Fast versions of CUDA math intrinsics are now wrapped ([#152]).
Support for loading values through the texture cache, aka. __ldg, has been added. No getindex-based interfaced is available yet, manually use unsafe_cached_load instead ([#158]).
Multiple devices are supported, by calling device! to switch to another device. The CUDA API is now also initialized lazily, so be sure to call device! before performing any work to avoid allocating a context on device 0 ([#175]).
Support for object and closure kernel functions has been added ([#176]).
IR transformation passes have been introduced to rewrite exceptions, where possible, to generate user-friendly messages as well as prevent hitting issues in ptxas ([#241]).
Code generated by @cuda can now be recreated manually using a low-level kernel launch API. The kernel objects used in that API are useful for reflecting on hardware resource usage ([#266]).
A GPU runtime library has been introduced ([#303]), implementing certain functionality from the Julia runtime library that would previously have prevented GPU execution ([#314], [#318], [#321]).

Debug info generation now honors the -g flag as passed to the Julia command, and is no longer tied to the DEBUG environment variable.
Log messages are implemented using the new Base Julia logging system. Debug logging can be enabled by specifying the JULIA_DEBUG=CUDAnative environment variable.
The syntax of @cuda now takes keyword arguments, eg. @cuda threads=1 foo(...), instead of the old tuple syntax. See the documentation of @cuda for a list of supported arguments ([#154]).
Non isbits values can be passed to a kernel, as long as they are unused. This makes it easier to implement GPU-versions of existing functions, without requiring a different method signature ([#168]).
Indexing intrinsics now return Int, so no need to convert to (U)Int32 anymore.
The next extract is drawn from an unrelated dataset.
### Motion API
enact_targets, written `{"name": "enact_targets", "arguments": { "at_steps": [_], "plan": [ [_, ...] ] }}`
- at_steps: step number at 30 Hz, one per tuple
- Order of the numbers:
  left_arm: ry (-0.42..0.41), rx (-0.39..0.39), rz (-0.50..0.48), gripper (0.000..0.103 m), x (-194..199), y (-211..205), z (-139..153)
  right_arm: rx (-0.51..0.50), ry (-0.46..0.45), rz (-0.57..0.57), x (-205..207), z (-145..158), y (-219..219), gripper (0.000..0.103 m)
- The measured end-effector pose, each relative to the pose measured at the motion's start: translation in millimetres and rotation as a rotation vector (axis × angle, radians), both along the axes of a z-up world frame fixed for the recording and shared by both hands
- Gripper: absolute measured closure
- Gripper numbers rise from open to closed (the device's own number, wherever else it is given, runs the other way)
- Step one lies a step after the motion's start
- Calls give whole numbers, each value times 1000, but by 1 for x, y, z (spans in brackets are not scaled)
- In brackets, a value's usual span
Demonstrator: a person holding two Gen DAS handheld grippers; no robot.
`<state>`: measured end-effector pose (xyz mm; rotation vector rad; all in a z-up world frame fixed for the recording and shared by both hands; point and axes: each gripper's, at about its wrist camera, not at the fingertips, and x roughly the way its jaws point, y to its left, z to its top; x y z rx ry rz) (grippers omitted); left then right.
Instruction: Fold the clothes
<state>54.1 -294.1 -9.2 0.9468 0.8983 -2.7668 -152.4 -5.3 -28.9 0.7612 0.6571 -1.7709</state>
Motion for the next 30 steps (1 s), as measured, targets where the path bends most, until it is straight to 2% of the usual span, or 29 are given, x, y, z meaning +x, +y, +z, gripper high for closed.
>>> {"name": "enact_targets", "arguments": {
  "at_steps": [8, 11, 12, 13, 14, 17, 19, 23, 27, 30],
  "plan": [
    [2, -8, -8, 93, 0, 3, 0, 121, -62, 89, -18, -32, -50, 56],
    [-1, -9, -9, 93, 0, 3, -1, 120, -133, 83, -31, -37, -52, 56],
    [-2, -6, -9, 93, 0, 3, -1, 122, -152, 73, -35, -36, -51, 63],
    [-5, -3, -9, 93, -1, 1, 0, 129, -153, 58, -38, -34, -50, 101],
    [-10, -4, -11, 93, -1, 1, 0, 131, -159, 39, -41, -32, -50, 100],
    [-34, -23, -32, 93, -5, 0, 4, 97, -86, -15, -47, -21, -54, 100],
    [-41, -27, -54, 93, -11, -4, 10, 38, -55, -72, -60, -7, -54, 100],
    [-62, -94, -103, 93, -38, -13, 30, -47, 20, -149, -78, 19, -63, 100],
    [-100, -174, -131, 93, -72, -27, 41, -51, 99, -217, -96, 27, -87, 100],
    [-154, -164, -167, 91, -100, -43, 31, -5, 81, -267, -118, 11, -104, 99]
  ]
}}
Although this might require more registers, it allows LLVM to simplify code ([#182]).
Better error messages, showing backtraces into GPU code (#189) and detecting common pitfalls like recursion or use of Base intrinsics (#210).
Debug information is now stripped from LLVM and PTX reflection functions ([#208], [#214]). Use the strip_ir_metadata (cfr. Base) keyword argument to disable this.
Error handling and reporting has been improved. This includes GPU-incompatible ccalls which are now detected and decoded by the IR validator ([#248]).
A callback mechanism has been introduced to inform downstream users about device switches ([#226]).
Adapt.jl is now used for host-device argument conversions ([#269]).

CUDAnative.@profile has been removed, use CUDAdrv.@profile with a manual warm-up step instead.
The KernelWrapper has been removed since it prevented inferring varargs functions ([#254]).
Support for CUDAdrv.CuArray has been removed, the CuArrays.jl package should be used instead ([#284]).